Thursday, May 10, 2012

A Thousand Splendid Suns (Book Review)

Women like us. We endure. It's all we have.

Moving and grips my very heart.This book already sent me to tears as I was just reading a few pages of it. A Thousand Splendid Suns by Khaled Hosseini; the title was derive from a poem by Saib-e-Tabrizi back in 17th century. Here is a line from the poem:

One could not count the moons that shimmer on her roofs.
Or the thousand splendid suns that hide behind her walls.

The book unfolds the story of two Afghan women; Mariam and Laila thrown into each others lives amidst their war-torn country. First we get to know the young Mariam who lives with her mother away from the prying people of the city of Herat because she was a harami (a bastard). At a young age she adored her father even though she had to share his love and affection with his three wives and ten other children. Soon, Mariam faced the sorrow of losing her mother and the realization that her father was really ashamed of her. At fifteen, she was forced to marry a troubled and bitter man; Rasheed from Kabul thirty years her senior. This man will eventually beat her and enslaved her because she was not able to give him a child. Then Mariam was forced to welcome the orphaned Laila. At the height of the unrest, Laila lost her parents and was separated from her beloved Tariq. With nothing left for her Laila decided to marry Rasheed to save her child as she believed a lie that Tariq was already dead.

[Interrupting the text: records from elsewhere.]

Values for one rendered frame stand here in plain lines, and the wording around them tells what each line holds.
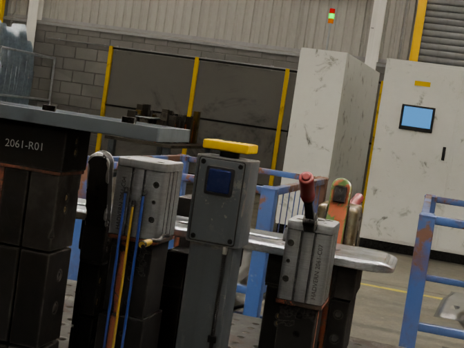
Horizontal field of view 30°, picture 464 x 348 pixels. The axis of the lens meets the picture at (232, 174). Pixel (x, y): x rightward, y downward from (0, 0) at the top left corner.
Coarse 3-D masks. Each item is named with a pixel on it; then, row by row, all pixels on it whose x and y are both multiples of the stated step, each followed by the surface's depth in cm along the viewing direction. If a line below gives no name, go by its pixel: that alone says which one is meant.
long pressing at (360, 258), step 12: (84, 204) 154; (84, 216) 143; (180, 216) 156; (180, 228) 139; (252, 240) 137; (264, 240) 141; (276, 240) 143; (264, 252) 136; (276, 252) 135; (336, 252) 139; (348, 252) 141; (360, 252) 143; (372, 252) 145; (384, 252) 147; (336, 264) 133; (348, 264) 133; (360, 264) 132; (372, 264) 132; (384, 264) 133
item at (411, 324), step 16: (432, 208) 412; (432, 224) 301; (448, 224) 300; (416, 240) 303; (416, 256) 303; (416, 272) 303; (416, 288) 303; (416, 304) 303; (448, 304) 351; (416, 320) 304; (400, 336) 305; (448, 336) 302
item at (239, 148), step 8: (208, 144) 109; (216, 144) 109; (224, 144) 109; (232, 144) 109; (240, 144) 108; (248, 144) 110; (224, 152) 111; (232, 152) 109; (240, 152) 108; (248, 152) 108; (256, 152) 113
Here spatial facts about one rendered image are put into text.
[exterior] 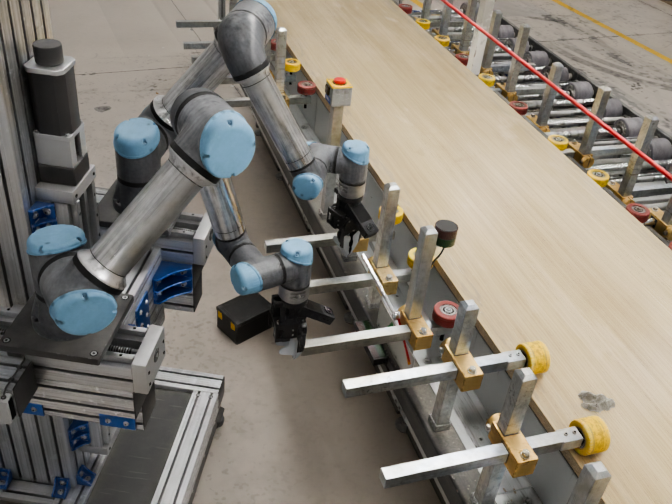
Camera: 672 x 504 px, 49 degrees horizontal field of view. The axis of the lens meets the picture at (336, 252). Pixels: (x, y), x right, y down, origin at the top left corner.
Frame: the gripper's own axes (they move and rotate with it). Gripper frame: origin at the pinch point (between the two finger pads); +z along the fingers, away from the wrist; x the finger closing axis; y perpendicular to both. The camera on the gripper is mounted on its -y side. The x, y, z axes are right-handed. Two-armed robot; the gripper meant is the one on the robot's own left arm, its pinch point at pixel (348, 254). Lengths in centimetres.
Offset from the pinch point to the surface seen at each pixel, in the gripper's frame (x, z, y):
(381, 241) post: -7.1, -5.4, -5.7
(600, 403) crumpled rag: -12, -1, -80
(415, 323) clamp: 1.9, 3.1, -31.2
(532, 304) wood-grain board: -29, 0, -46
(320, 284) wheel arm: 11.5, 5.2, -1.9
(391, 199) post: -8.1, -19.7, -6.1
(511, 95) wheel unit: -151, 6, 61
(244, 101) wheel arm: -38, 5, 112
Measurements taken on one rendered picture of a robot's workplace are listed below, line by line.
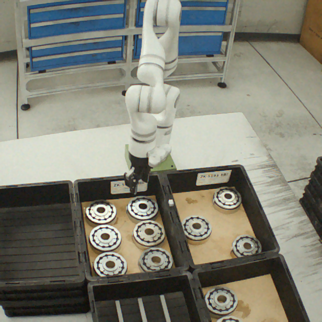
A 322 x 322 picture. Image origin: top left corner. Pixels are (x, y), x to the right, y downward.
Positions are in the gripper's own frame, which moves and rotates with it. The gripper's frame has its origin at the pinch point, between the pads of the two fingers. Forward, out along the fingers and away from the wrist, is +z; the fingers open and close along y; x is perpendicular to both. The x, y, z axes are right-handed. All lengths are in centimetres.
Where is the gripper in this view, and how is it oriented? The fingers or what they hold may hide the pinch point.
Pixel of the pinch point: (139, 183)
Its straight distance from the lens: 131.6
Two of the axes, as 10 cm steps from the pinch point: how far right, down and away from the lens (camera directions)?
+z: -0.8, 7.3, 6.8
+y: -5.5, 5.4, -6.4
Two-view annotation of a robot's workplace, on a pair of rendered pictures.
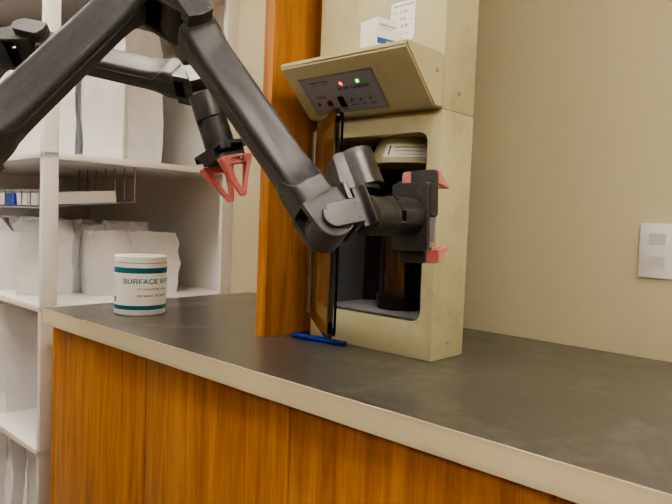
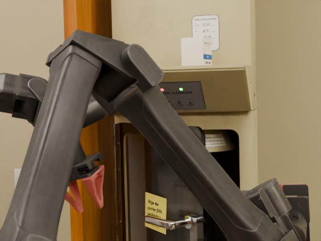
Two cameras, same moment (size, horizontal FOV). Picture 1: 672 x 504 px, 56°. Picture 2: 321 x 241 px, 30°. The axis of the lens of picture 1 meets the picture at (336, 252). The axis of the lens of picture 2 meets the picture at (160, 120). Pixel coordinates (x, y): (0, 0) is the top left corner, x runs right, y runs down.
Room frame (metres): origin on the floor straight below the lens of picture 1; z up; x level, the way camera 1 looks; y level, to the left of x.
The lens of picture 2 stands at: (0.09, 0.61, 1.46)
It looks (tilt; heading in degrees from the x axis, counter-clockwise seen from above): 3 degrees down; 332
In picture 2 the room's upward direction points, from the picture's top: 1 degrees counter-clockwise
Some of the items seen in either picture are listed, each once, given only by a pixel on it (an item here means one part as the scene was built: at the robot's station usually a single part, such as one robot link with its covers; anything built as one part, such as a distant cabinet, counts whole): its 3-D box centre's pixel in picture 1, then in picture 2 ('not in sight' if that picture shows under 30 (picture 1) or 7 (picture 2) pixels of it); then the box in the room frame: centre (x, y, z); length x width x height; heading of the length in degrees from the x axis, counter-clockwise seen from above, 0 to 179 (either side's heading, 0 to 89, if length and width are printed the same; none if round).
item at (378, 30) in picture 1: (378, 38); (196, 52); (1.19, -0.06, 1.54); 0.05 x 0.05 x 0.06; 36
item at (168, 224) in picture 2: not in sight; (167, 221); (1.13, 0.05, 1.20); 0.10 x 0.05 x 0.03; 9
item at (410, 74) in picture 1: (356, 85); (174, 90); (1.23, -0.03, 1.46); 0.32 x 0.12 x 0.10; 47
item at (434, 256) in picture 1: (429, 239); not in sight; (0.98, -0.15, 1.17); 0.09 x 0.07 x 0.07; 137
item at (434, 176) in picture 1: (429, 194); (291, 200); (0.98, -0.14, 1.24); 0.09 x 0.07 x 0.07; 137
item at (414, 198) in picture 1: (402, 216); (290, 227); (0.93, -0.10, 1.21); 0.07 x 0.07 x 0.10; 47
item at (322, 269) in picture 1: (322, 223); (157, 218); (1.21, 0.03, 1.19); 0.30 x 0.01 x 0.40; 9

Together, Mariam and Laila built a friendship that knows no blood relation and boundaries. They found solace in each other as they faced unfathomable struggle and pain of being a woman in a country consumed by war, starvation, brutality, inequality and poverty. The book shows you how a woman suffers in silence, fights for a hope so bleak, and trust in love that endures everything.

The story reflects the struggle of Afghan women to fight for their rightful in their society during the climax of war from the leaving of the Soviets to the Taliban rule and up until President Bush declared war against Osama Bin Laden. In the story, Mariam suffered the shame of being an illegitimate child. Laila was forced to give birth through Caesarian without any anesthesia in a hospital with meager facilities. Women were never allowed to travel without a man companion or else they will be beaten. They were force to wear the traditional burqa to hide their faces without any accessories. They fought with man to have equal rights but in vain. This book was dedicated to all Afghanistan women and their plight. God only knows how things right now in Afghanistan are. Surely, things might be totally different now and we can only hope that the women are not suffering like this anymore. A heart can only endure so much, anyway.

Each snowflake was a sigh heaved by an aggrieved woman somewhere in the world. All the sighs drifted up the sky, gathered into clouds, then broke into tiny pieces that fell silently on the people below. As a reminder of how women suffer.